Mixing humor and science, he entertained the gathering as he made the case for skepticism about climate change.
He began by mocking the degree to which carbon dioxide was treated like a toxic gas by proponents of radical policies on climate change. “Next it will be oxygen, it will be anything that you want on the chemical table,” he joked.
“The Sun is a primary driver of climate change — and has a far greater impact than changes in CO2,” he said, in a slide presented to the packed audience of about 100 conservatives.
Another slide added: “Climate science is dangerously corrupted and co-opted by multiple anti-science forces and players.”
To the amusement of the audience, Dr. Soon played a clip of Al Sharpton mocking him on MSNBC, pointing to research funding he had received from fossil fuel companies. “It is really, truly, a badge of honor, Rev. Al Sharpton, to be accused by you of a conflict of interest,” he said.
Dr. Soon called much of the reporting about his work in the mainstream media “fake news.” And he mocked the fads and fashions that have sprung up around climate change.
For example, he said, the ”locavore” movement, which stressed eating locally-produced food to save energy, actually increased greenhouse gases, because of the energy efficiencies achieved by larger and more established farms that benefited from economies of scale.
He also mocked California politicians for their statements on science — especially Governor Jerry Brown and former Governor Arnold Schwarzenegger. In 1977, he pointed out, Gov. Brown had warned of a drought of “immeasurable magnitude” — a meaningless phrase, in scientific terms.
The movement toward renewable energy sources, he said, was not a sign of progress, but regression toward the lower energy densities of the pre-industrial age. He also likened belief in carbon “pollution” to the superstitious beliefs of primitive civilizations, illustrating his point with a 1933 newspaper article describing a drought in Syria that was blamed by locals on yo-yo toys.
He then launched into his data-heady scientific presentation in earnest. For all the focus on carbon dioxide, the most important greenhouse gas in the climate system was water vapor, he said. And carbon dioxide, he noted, was not a “pollutant,” as the term was conventionally used.

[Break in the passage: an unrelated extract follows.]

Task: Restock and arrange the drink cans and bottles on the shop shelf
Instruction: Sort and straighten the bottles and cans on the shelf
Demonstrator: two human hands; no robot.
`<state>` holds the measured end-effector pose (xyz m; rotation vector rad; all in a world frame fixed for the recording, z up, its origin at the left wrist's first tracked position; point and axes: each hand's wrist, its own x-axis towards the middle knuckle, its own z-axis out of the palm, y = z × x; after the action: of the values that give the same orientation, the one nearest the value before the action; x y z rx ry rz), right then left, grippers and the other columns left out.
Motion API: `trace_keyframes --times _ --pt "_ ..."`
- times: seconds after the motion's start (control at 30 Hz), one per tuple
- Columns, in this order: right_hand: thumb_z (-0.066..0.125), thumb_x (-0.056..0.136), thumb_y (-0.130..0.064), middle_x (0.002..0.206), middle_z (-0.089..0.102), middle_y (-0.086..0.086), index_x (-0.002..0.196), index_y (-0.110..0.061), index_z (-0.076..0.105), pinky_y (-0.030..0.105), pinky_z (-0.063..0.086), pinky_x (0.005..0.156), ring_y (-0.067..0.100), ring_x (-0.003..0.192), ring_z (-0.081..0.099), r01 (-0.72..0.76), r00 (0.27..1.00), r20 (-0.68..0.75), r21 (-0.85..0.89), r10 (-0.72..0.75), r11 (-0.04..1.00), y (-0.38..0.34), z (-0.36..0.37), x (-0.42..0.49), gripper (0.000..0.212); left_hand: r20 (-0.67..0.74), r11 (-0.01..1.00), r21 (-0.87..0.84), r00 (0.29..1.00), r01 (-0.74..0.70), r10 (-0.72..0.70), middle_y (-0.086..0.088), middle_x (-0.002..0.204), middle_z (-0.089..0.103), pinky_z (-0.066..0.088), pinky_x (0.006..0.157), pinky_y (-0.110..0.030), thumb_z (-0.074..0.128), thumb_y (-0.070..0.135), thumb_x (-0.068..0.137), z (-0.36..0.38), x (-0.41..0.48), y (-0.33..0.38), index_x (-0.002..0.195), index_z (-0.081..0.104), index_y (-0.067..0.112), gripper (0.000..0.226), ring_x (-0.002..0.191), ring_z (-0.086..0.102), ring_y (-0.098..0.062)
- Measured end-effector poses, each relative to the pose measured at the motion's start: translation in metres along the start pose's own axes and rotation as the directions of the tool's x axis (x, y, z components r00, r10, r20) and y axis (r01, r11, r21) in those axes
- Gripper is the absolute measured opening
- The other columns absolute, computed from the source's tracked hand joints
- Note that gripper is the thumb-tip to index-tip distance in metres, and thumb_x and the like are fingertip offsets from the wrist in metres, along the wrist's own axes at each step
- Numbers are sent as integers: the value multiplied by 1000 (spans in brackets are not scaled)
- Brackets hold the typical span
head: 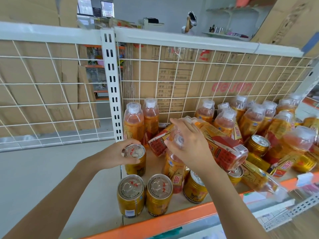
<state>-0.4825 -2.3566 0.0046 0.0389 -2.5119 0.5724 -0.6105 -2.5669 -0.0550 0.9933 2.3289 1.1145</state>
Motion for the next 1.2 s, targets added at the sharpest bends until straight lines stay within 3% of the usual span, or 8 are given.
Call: trace_keyframes --times 0.27,0.4,0.63,0.73,0.83,0.97,1.1,1.2 --pt "43 84 -55 133 52 -3 131 -19 51 37 34 108 8 125 44 5 996 93 78 -12 997 3 -6 -1 59 40 1000 26 999 -6 5 13 113 58 44 75 -9 72 21 81 1 2 3 115 52 31 42 100 55 2" --pt "48 89 -48 124 53 -8 130 -24 51 10 42 82 -10 95 55 -75 996 67 293 58 953 10 -24 0 48 45 994 105 999 21 -26 12 113 56 43 77 -13 64 28 87 2 3 8 116 50 31 32 101 55 -2" --pt "58 90 -27 122 61 -6 124 -19 57 29 45 95 8 113 55 -209 978 33 200 206 957 61 -62 28 35 -143 980 176 983 -89 115 24 113 54 38 88 -9 58 32 89 4 13 40 106 52 43 22 108 49 8" --pt "60 89 -28 120 62 -9 124 -21 56 19 44 89 3 102 56 -269 958 144 139 249 953 87 -75 40 36 -210 983 112 963 -147 168 27 113 57 39 93 -16 56 53 84 8 20 67 108 55 47 25 111 48 11" --pt "58 88 -43 128 57 -2 131 -27 48 30 42 98 15 112 54 -311 879 361 -58 311 949 109 -76 50 47 -280 985 22 944 -173 172 25 118 57 39 96 -20 54 48 87 18 31 103 112 54 52 25 115 47 9" --pt "59 84 -50 136 48 3 138 -26 37 26 36 89 19 113 47 -296 731 608 -125 309 947 118 -72 60 63 -313 972 139 922 -191 227 27 127 47 35 96 -17 47 38 93 38 50 153 121 48 47 30 118 41 12" --pt "59 81 -57 148 34 4 149 -21 17 25 32 90 22 127 40 -332 640 696 -131 325 934 130 -66 61 87 -243 955 273 952 -118 187 24 131 41 30 104 -19 43 52 87 63 65 171 131 44 38 46 124 35 6" --pt "63 78 -55 135 46 2 145 -20 23 24 41 79 16 105 50 -453 610 724 -14 321 892 137 -59 58 85 -236 930 362 959 -62 156 19 139 39 26 111 -27 40 55 83 70 66 172 134 42 37 55 129 31 2"
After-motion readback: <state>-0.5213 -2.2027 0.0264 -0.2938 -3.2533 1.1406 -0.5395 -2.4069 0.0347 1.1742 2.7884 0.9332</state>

While it was true that the atmospheric concentration of carbon dioxide had been increasing, he said, and had passed 400 parts per million, the dominant effect of water vapor had helped flatten the greenhouse effect, such that the rise of global surface temperatures had slowed significantly.
He said that some climate scientists manipulated graphs to make climate change seem more severe than it was — for example, by representing temperature anomalies rather than absolute temperatures.
His latest work, he said, was in understanding how temperature data sets were constructed. He and his colleagues were examining data gathered in rural areas, to remove the distortion of measurements in urban areas. They found that there was, in fact, some surface temperature warming, albeit less severe than conventional data sets showed. But the effect, he said, was more likely the result of fluctuations in energy output from the sun, which in turn affected water vapor.
The major effect of cutting carbon dioxide emissions to zero, he said, would be “to kill and hurt poor people and greatly harm animals and the environment.”
In the past, Dr. Soon noted, the left had attacked his research because he had taken funding from fossil fuel companies. He cited the New York Times as one of his chief antagonists, after it ran a disparaging profile of him in 2015.
As a result, he said, he had not accepted any funding for his latest research on the composition and manipulation of climate data sets.